Page 123 of Off The Ice

“I didn’t mean it like that.” I sighed.

“It’s fine,” he said, a wall going up between us.

“It’s just that I’m embarrassed,” I admitted,

“Embarrassed?” His whole demeanor changed, going from closed off to perplexed in seconds. “Of what?”

“Of my mom,” I said, stepping closer to him to shield myself because somewhere along the way,hehad become my safe harbor, and I found solace in his touch.

Even though he was upset with me, he still took me in his arms, letting me hide against his chest as he questioned.

“Your mom?” His voice sounded confused. “Why would you be embarrassed about her?”

“She can be aggressive. And blunt. And sometimes really rude. But other times, she’s fine.” I groaned. “I don’t know. It’s complicated. I just never know how she’s going to be, so it’ll make me more anxious bringing you into that situation when I don’t even know what to expect from her.”

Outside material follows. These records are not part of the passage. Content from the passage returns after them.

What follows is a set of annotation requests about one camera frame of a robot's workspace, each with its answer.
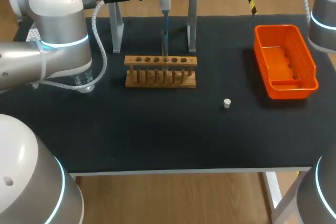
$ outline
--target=wooden test tube rack
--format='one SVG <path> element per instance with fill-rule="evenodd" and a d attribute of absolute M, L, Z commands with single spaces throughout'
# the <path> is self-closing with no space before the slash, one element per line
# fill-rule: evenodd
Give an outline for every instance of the wooden test tube rack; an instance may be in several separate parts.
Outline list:
<path fill-rule="evenodd" d="M 197 58 L 194 56 L 125 56 L 124 63 L 129 66 L 127 88 L 196 88 Z M 134 66 L 157 69 L 140 70 Z M 174 70 L 174 67 L 182 67 L 182 70 Z"/>

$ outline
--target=clear plastic bottle
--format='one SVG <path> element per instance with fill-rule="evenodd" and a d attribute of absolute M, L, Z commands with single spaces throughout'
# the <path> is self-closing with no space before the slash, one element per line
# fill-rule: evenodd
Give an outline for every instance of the clear plastic bottle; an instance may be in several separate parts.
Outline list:
<path fill-rule="evenodd" d="M 91 81 L 93 81 L 93 75 L 92 75 L 91 69 L 75 76 L 75 84 L 77 86 L 85 85 Z M 79 89 L 78 91 L 83 94 L 86 94 L 86 93 L 90 93 L 92 90 L 94 90 L 94 88 L 95 88 L 95 85 L 93 84 L 87 88 Z"/>

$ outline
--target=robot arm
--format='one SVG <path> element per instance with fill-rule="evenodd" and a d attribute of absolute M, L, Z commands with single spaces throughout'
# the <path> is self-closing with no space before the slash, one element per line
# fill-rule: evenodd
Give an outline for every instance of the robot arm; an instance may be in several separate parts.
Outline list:
<path fill-rule="evenodd" d="M 91 66 L 91 50 L 83 9 L 96 7 L 97 0 L 9 1 L 19 17 L 30 16 L 34 19 L 41 42 L 0 43 L 0 90 L 47 78 L 79 74 Z M 128 0 L 103 0 L 102 4 L 120 1 Z M 96 83 L 105 72 L 107 59 L 98 34 L 95 31 L 94 34 L 103 54 L 103 68 L 94 80 Z M 56 85 L 48 81 L 43 83 Z"/>
<path fill-rule="evenodd" d="M 29 0 L 41 41 L 0 43 L 0 89 L 79 74 L 91 66 L 82 0 Z"/>

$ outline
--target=glowing blue ring
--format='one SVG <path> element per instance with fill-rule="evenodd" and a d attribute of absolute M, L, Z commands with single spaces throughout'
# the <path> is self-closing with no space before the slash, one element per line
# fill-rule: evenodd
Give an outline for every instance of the glowing blue ring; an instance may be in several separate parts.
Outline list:
<path fill-rule="evenodd" d="M 328 29 L 328 30 L 336 30 L 336 27 L 333 27 L 333 26 L 326 26 L 326 25 L 324 25 L 324 24 L 318 22 L 318 21 L 314 18 L 314 16 L 313 16 L 313 12 L 311 12 L 310 16 L 311 16 L 311 19 L 312 19 L 317 25 L 319 25 L 320 27 L 323 27 L 323 28 Z"/>
<path fill-rule="evenodd" d="M 58 199 L 58 202 L 56 204 L 55 209 L 53 210 L 53 212 L 51 213 L 51 215 L 49 216 L 49 218 L 47 219 L 47 221 L 44 224 L 49 224 L 52 221 L 53 217 L 55 216 L 55 214 L 56 214 L 56 212 L 57 212 L 57 210 L 59 208 L 59 206 L 61 205 L 61 202 L 62 202 L 62 199 L 63 199 L 63 196 L 64 196 L 64 190 L 65 190 L 65 175 L 64 175 L 64 170 L 63 170 L 63 167 L 62 167 L 61 163 L 58 161 L 58 159 L 57 158 L 55 158 L 55 159 L 56 159 L 56 161 L 57 161 L 57 163 L 58 163 L 58 165 L 59 165 L 59 167 L 61 169 L 61 172 L 62 172 L 62 189 L 61 189 L 61 194 L 59 196 L 59 199 Z"/>
<path fill-rule="evenodd" d="M 71 47 L 74 45 L 78 45 L 83 43 L 84 41 L 86 41 L 89 38 L 89 35 L 85 36 L 85 38 L 77 40 L 75 42 L 70 42 L 70 43 L 65 43 L 65 44 L 52 44 L 52 43 L 47 43 L 44 42 L 43 40 L 41 40 L 41 43 L 47 47 L 54 47 L 54 48 L 59 48 L 59 47 Z"/>
<path fill-rule="evenodd" d="M 325 207 L 327 208 L 327 210 L 329 211 L 329 213 L 334 217 L 334 219 L 336 219 L 336 214 L 335 212 L 331 209 L 331 207 L 329 206 L 329 204 L 327 203 L 326 199 L 324 198 L 322 191 L 321 191 L 321 187 L 320 187 L 320 183 L 319 183 L 319 178 L 318 178 L 318 170 L 319 170 L 319 164 L 321 161 L 321 158 L 319 159 L 319 161 L 317 162 L 316 165 L 316 169 L 315 169 L 315 180 L 316 180 L 316 187 L 317 187 L 317 191 L 319 192 L 319 195 L 322 199 L 323 204 L 325 205 Z"/>

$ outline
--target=yellow black hazard tape
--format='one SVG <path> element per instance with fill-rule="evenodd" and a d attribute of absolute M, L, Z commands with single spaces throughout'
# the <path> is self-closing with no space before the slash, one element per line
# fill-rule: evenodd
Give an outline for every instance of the yellow black hazard tape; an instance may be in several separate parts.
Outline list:
<path fill-rule="evenodd" d="M 252 15 L 257 15 L 257 8 L 256 8 L 256 3 L 254 3 L 254 0 L 248 0 L 249 4 L 250 4 L 250 9 L 252 12 Z"/>

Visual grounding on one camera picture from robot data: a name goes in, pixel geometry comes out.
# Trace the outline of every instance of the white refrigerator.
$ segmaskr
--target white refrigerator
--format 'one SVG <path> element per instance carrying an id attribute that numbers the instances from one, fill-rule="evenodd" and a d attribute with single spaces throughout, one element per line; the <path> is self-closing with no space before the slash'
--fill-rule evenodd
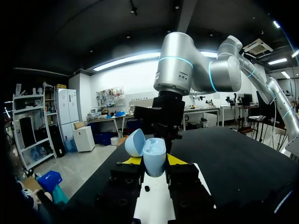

“She’s not a reflection of you, Cassie,” he said softly, hands running through my hair. “She could set my car on fire, and I wouldn’t hold it against you in the slightest, okay?”

I snorted at his dramatics. “That’s only because you have like a million dollars to afford a new one.”

“Well, yeah. That helps.” He laughed, and I could picture his eyes rolling as he said it. “So, will you let me take you? Please?”

I couldn’t fathom it. That Liam Brynn, who had just been a superstar on the ice, whose face had just been blown up on a Jumbotron while thousands of people cheered for him, was asking to be part of my messy life.

“Fine,” I relented, sagging against him. “But don’t get scared off by her if she’s acting up. I promise I won’t let her hurt you.” I meant it to be teasing but also sort of a warning.

Dave had only ever met my mother a handful of times in our six-year relationship, and those few times had been too much for him. I couldn’t bear the thought of Liam taking off because of something my mom said or did in his presence.

But Liam apparently didn’t know the extent of what she could be like. I had explained it to him, but that was different than seeing it in person.

“The only woman who can hurt me is you,” he said as casually as if it were something he said every day. “Besides, I already took a few hits tonight. What’s a couple more?”

Chapter Forty-One

Liam

I’d never been much of a fan of hospitals. For me, every time I’d been there was for some hockey injury I’d gotten growing up, which, at the time, always served to remind me that one bad injury could put me out of the game forever.

But watching Cassie walk into the hospital to go pick up her mom reminded me just how lucky I’d had it. I hadn’t dealt with any serious injuries or diseases. The most I’d gotten in my life was a broken bone.

But Cassie? I’d gotten the feeling she’d been through this all before. And it put things into perspective about how good I’d had it without ever knowing.

My eyes were glued on the door the entire time since Cassie went in. She had insisted that I wait in the car, and though Iwanted to be with her every step of the way, I couldn’t begrudge her that request. Not when she’d already let me drive her here.

When they came out together, I stilled. Her mother looked shockingly like Cassie, same blue eyes, same blond hair—but the resemblance only served to make the differences all the more jarring.

Cassie’s mother looked weathered in a way that had nothing to do with age. Her face was hollow, her body gaunt. Her skin had a jaundice to it that was painful to look at. One look at this woman, and it was obvious that she’d spent years fighting a battle against her own body.

It was difficult to see her and not imagine how much it pained Cassie every time she looked at her mother. I couldn’t imagine looking at my mother and knowing that everything that was wrong with her was her own doing.

They approached the car, and I panicked. Did I get out of the car to help them? Did I stay in so it didn’t look like I thought they needed my help?

Shit, I didn’t know what to do. I’d never met a girl’s parents before. Especially not under circumstances like these.

After a moment’s hesitation, I unbuckled my seatbelt, choosing to lean against the car as they approached.

“Hi,” I said, feeling awkward as hell when I didn’t know how to address her.

Cassie’s mom paused in her tracks, looking at me warily and then at Cassie with furrowed brows.